I had been hiding behind the half-open door, eavesdropping, and I decided that it was time to come all the way out. “Ready to go?” I asked him.
>
“Yeah.” He looked embarrassed. “Yeah, yeah.” He hesitated. “Can I ask you a favor? I mean, more than you letting me stay free at your house?” He looked even more embarrassed.
“Sure.” I waited. “Spit it out,” I ordered, when he didn’t continue.
“They’ve been playing around with my meds a little, and I’m feeling like, uh, I’m feeling a little off.”
That was what he had just said on the phone to Nate. “What does that mean?” I asked. “Do you mean that you’re going to have a seizure?”
“I don’t know. Pia sometimes lets me know if I don’t see it myself, and she isn’t alerting like I’m going to, but she’s acting different, too,” he explained. “It could be just that we’re in a new place, doing new things, but it’s making me a little, uh, nervous.”

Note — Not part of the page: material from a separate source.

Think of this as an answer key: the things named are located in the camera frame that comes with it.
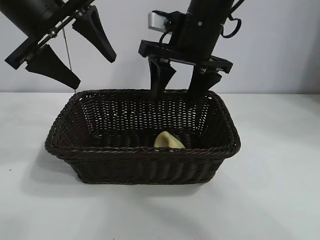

“Then we shouldn’t go to my mom’s.” As worried as I was that something was wrong with Joey, I also felt relieved that the party was not happening for me. “We can skip it.”
“No, of course not. You should still go. I want to, also. I mean, the favor was, would you mind if Nate came too? He’s really worried and I would feel, I guess, more comfortable, you know…” He looked so pained I had to step in.
“I think it’s better if nobody goes. It’s not a big deal,” I told him.
“But you’re all dressed up!” he exclaimed, gesturing at my ugly, ill-fitting outfit. “And your mom expects us. If I did that to my mom, told her I was coming and bringing someone and then didn’t show, she would be pissed.” He hesitated. “And you said that your mom has the yard, where Pia could play and relax. That would be nice for her.”
We both looked over at the dog. Maybe she did look anxious, but I was no dog mind reader.
“Would your mom care if you brought a second guest, too?” Joey asked me.
I threw up my hands, disgusted. “Of course not! Bring him.”
“Seriously?” he called to my back as I retreated into the bedroom to change my clothes and fix my hair.
“Seriously!” I yelled.
So that was how I ended up driving Joey, Pia, and Nate over to my mom’s house in Ross, north of San Francisco. They had already walked across the Golden Gate Bridge, freezing in the battering wind and icy fog. Regular summer weather had returned to the city. Joey was completely entranced by the bridge, and he told me about International Orange paint, the weight in tons, how much it could sway, etc., etc., and asked me questions about it too. I neither 1) knew, or 2) cared, but it was kind of fun to see it through his eyes. Maybe I was just the tiniest bit jaded. I told Joey about Marin County, where we were heading, and where I had grown up. “Pia would like it,” I said. “Lots of good places for dogs.” I glanced at her in the back seat and saw her ears perk up.